Data for this task:

■ ■ ■ ■

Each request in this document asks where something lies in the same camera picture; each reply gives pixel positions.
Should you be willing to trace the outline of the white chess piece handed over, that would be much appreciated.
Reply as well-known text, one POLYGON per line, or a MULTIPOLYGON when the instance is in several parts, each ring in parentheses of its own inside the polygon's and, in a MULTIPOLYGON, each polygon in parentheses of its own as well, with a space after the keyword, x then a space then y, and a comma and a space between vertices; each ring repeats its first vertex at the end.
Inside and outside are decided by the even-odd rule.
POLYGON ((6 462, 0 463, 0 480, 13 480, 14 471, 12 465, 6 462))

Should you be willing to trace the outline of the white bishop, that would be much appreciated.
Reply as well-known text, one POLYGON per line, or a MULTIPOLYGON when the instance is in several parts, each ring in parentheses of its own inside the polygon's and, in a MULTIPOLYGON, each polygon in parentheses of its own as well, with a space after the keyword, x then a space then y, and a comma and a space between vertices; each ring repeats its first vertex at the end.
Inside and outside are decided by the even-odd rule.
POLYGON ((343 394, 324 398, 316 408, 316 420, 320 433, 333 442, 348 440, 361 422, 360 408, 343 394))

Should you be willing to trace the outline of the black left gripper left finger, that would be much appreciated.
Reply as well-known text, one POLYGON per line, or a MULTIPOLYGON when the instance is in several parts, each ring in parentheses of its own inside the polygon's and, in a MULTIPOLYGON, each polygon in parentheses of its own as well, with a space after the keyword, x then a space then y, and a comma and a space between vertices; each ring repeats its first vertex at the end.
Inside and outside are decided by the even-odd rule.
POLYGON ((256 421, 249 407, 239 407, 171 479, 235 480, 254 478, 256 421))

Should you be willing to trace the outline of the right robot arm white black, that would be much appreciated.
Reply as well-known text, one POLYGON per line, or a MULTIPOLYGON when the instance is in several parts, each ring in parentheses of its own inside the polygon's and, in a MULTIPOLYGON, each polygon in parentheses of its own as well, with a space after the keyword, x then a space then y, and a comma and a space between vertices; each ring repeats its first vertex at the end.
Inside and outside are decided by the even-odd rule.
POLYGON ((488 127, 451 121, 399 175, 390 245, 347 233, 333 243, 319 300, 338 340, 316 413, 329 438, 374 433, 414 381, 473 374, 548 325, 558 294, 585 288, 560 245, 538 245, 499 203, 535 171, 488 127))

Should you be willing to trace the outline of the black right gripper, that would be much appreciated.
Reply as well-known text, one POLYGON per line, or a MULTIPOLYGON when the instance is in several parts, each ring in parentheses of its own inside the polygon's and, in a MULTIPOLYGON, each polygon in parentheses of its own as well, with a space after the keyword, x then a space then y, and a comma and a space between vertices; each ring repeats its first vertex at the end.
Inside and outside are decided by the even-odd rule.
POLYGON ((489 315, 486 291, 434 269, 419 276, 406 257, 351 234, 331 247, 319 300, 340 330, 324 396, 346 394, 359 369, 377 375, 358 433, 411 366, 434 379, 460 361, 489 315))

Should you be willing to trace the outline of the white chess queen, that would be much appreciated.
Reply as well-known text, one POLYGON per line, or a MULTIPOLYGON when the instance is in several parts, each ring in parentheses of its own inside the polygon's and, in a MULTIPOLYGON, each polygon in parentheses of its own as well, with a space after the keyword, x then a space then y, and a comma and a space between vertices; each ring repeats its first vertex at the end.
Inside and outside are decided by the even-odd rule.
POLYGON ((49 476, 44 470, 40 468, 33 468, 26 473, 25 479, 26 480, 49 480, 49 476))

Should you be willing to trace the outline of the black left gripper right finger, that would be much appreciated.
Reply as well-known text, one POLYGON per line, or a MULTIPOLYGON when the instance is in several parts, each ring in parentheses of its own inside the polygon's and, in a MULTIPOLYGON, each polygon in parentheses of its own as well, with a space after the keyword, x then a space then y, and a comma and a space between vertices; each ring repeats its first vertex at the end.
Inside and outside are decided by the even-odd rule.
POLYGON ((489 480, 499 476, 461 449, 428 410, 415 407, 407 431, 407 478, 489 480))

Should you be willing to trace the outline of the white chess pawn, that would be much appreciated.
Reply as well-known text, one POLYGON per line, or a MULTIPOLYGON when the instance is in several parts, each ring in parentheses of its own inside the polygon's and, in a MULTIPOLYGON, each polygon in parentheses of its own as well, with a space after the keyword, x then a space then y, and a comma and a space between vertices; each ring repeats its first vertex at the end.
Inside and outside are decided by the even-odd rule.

■ ■ ■ ■

This exercise calls for repeating every line of the data exactly.

Each request in this document asks where something lies in the same camera picture; each reply gives pixel positions.
Should you be willing to trace the outline of the white chess piece handed over, that would be much appreciated.
Reply as well-known text, one POLYGON per line, or a MULTIPOLYGON when the instance is in several parts, each ring in parentheses of its own inside the polygon's and, in a MULTIPOLYGON, each polygon in parentheses of its own as well, with a space after the keyword, x then a space then y, and a comma and a space between vertices; each ring repeats its first vertex at the end.
Inside and outside are decided by the even-odd rule.
POLYGON ((6 462, 0 463, 0 480, 13 480, 14 471, 12 465, 6 462))

Should you be willing to trace the outline of the white bishop, that would be much appreciated.
Reply as well-known text, one POLYGON per line, or a MULTIPOLYGON when the instance is in several parts, each ring in parentheses of its own inside the polygon's and, in a MULTIPOLYGON, each polygon in parentheses of its own as well, with a space after the keyword, x then a space then y, and a comma and a space between vertices; each ring repeats its first vertex at the end.
Inside and outside are decided by the even-odd rule.
POLYGON ((343 394, 324 398, 316 408, 316 420, 320 433, 333 442, 348 440, 361 422, 360 408, 343 394))

Should you be willing to trace the outline of the black left gripper left finger, that would be much appreciated.
Reply as well-known text, one POLYGON per line, or a MULTIPOLYGON when the instance is in several parts, each ring in parentheses of its own inside the polygon's and, in a MULTIPOLYGON, each polygon in parentheses of its own as well, with a space after the keyword, x then a space then y, and a comma and a space between vertices; each ring repeats its first vertex at the end.
Inside and outside are decided by the even-odd rule.
POLYGON ((256 421, 249 407, 239 407, 171 479, 235 480, 254 478, 256 421))

Should you be willing to trace the outline of the right robot arm white black, that would be much appreciated.
Reply as well-known text, one POLYGON per line, or a MULTIPOLYGON when the instance is in several parts, each ring in parentheses of its own inside the polygon's and, in a MULTIPOLYGON, each polygon in parentheses of its own as well, with a space after the keyword, x then a space then y, and a comma and a space between vertices; each ring repeats its first vertex at the end.
Inside and outside are decided by the even-odd rule.
POLYGON ((488 127, 451 121, 399 175, 390 245, 347 233, 333 243, 319 300, 338 340, 316 413, 329 438, 374 433, 414 381, 473 374, 548 325, 558 294, 585 288, 560 245, 538 245, 499 203, 535 171, 488 127))

Should you be willing to trace the outline of the black right gripper, that would be much appreciated.
Reply as well-known text, one POLYGON per line, or a MULTIPOLYGON when the instance is in several parts, each ring in parentheses of its own inside the polygon's and, in a MULTIPOLYGON, each polygon in parentheses of its own as well, with a space after the keyword, x then a space then y, and a comma and a space between vertices; each ring repeats its first vertex at the end.
Inside and outside are decided by the even-odd rule.
POLYGON ((489 315, 486 291, 434 269, 419 276, 406 257, 351 234, 331 247, 319 300, 340 330, 324 396, 346 394, 359 369, 377 375, 358 433, 411 366, 434 379, 460 361, 489 315))

Should you be willing to trace the outline of the white chess queen, that would be much appreciated.
Reply as well-known text, one POLYGON per line, or a MULTIPOLYGON when the instance is in several parts, each ring in parentheses of its own inside the polygon's and, in a MULTIPOLYGON, each polygon in parentheses of its own as well, with a space after the keyword, x then a space then y, and a comma and a space between vertices; each ring repeats its first vertex at the end.
Inside and outside are decided by the even-odd rule.
POLYGON ((49 476, 44 470, 40 468, 33 468, 26 473, 25 479, 26 480, 49 480, 49 476))

Should you be willing to trace the outline of the black left gripper right finger, that would be much appreciated.
Reply as well-known text, one POLYGON per line, or a MULTIPOLYGON when the instance is in several parts, each ring in parentheses of its own inside the polygon's and, in a MULTIPOLYGON, each polygon in parentheses of its own as well, with a space after the keyword, x then a space then y, and a comma and a space between vertices; each ring repeats its first vertex at the end.
Inside and outside are decided by the even-odd rule.
POLYGON ((489 480, 499 476, 461 449, 428 410, 415 407, 407 431, 407 478, 489 480))

Should you be willing to trace the outline of the white chess pawn, that would be much appreciated.
Reply as well-known text, one POLYGON per line, or a MULTIPOLYGON when the instance is in several parts, each ring in parentheses of its own inside the polygon's and, in a MULTIPOLYGON, each polygon in parentheses of its own as well, with a space after the keyword, x then a space then y, and a comma and a space between vertices; each ring repeats its first vertex at the end.
Inside and outside are decided by the even-odd rule.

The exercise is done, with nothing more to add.